March 11, 2007

NeoPhi Upgrade 2

Most of this weekend was spent upgrading NeoPhi to OpenBSD 4.0. I figured since I was going to patch my machine for the timezone fix I might as well just patch everything. Just as last time I did the less recommended upgrading without install media approach. It really isn't that bad. While I did learn a few tricks from the last time, I managed to make some other ones...

First I forgot one of the userland packages. I guess at some point I added xbase to the set of userland packages I had installed. Thankfully the problem only played out when one of the optional packages failed to upgrade due to a missing dependency. Thankfully I found a post that spoke to the issue, installed both revs of it and things started working again. Guess I just need to keep better track of what I have installed.

I again had postfix upgrade issues. Thankfully this time I had shutoff incoming requests at the firewall so no messages were put into limbo. The problem was during the upgrade of either the userland packages or optional packages the preferred mail server gets reset. As a result you need to rerun the postfix-enable script.

Mailman didn't upgrade properly and I also forgot to test it post upgrade. As a result this generated some bounced messages. I finally tracked it down to a combination of a configuration and permission/ownership issue which means I should be fine for future upgrades. I added an update in my previous upgrade post as that includes the error message and other details.

I have to say the new package update scheme rocks. Using both PKG_PATH and PKG_CACHE I was able to simulate what I'd previously done manually. One problem is the pair.com OpenBSD mirror doesn't play well with pkg_add. I had to switch to another mirror to actually get it to work. I thought I was being cleaver and teeing the output of the pkg_add command. Alas it uses some funky screen redraws and my output file contained almost no useful information. This is kind of bad since unless you are paying attention there is some information that scrolls by that you would otherwise miss. Next time I'll have to look at other switches to pkg_add to maybe change its behavior Probably another reason to do a fresh install.

Once everything was updated I applied the most recent patches based on the errata list. For some reason though I didn't think to reboot. As a result running applications didn't pickup the new timezone information, which was the main reason I went through the entire exercise to begin with...

During the course of the many reboots I also checked in on my RAID disks. Turns out I don't think they have ever been doing the right thing! While OpenBSD does support 3Ware, the drivers don't do everything that a 3Ware setup really needs to do.
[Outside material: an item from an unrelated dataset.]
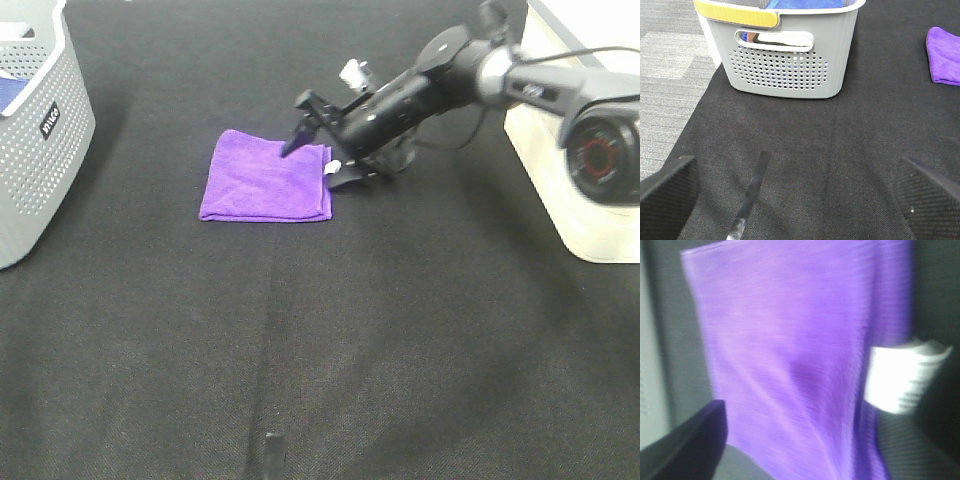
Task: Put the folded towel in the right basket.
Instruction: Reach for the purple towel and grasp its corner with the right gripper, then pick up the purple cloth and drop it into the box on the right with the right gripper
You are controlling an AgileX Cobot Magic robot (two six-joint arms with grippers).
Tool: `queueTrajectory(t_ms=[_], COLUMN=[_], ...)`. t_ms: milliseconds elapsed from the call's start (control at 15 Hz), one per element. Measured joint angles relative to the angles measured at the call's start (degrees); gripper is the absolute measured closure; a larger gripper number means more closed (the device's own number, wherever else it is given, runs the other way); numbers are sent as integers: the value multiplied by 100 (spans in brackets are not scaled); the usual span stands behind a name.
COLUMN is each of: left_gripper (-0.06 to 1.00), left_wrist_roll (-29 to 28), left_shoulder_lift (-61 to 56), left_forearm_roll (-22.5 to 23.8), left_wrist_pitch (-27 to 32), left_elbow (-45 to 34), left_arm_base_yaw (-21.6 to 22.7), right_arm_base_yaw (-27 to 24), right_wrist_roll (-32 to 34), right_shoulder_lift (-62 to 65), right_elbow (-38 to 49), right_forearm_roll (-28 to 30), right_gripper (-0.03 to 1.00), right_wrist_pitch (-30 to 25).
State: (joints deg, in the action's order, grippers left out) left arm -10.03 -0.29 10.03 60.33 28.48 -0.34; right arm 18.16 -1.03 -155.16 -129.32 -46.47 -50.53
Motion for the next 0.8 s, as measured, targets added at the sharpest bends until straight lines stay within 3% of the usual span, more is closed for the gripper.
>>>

There is some funky RAID Array rebuilding operation (which my disks are currently in) that has to be initiated by the driver. 3Ware has never supplied the OpenBSD developers with the needed documentation to add this support into the driver. So, should your machine ever experience a power outage you'll need to reboot into some other OS which 3Ware completely supports in order to actually get your RAID Array working again. Ludicrous!

Tags: neophi openbsd

February 28, 2006

NeoPhi Upgrade

I spent most of today upgrading NeoPhi from OpenBSD 3.4 to OpenBSD 3.8. When I had the box in the colocation facility I wasn't too keen on attempting a remote upgrade and based on today's experiences that turned out to be a good idea. The first problem I encountered was that my server doesn't have a cdrom drive in it. It's only a 1U rack unit and the cdrom space is taken up by a second hard drive and RAID-1 controller.

I popped the case hooked up a cdrom drive and attempted to boot off of the OpenBSD 3.5 cdrom. The first time the boot hung. All subsequent tries it went into a reboot loop. It would start to boot from the cdrom and then reboot the machine. I also tried the 3.6 cdrom and didn't have any luck. At that point I switched to the less recommended in-place upgrade. After boot into single user mode I removed all of the packages I had previously installed. One of the upgrades I was planning changed gcc versions which was sure to introduce some incompatibilities. After removing about 60 packages I started the upgrade process.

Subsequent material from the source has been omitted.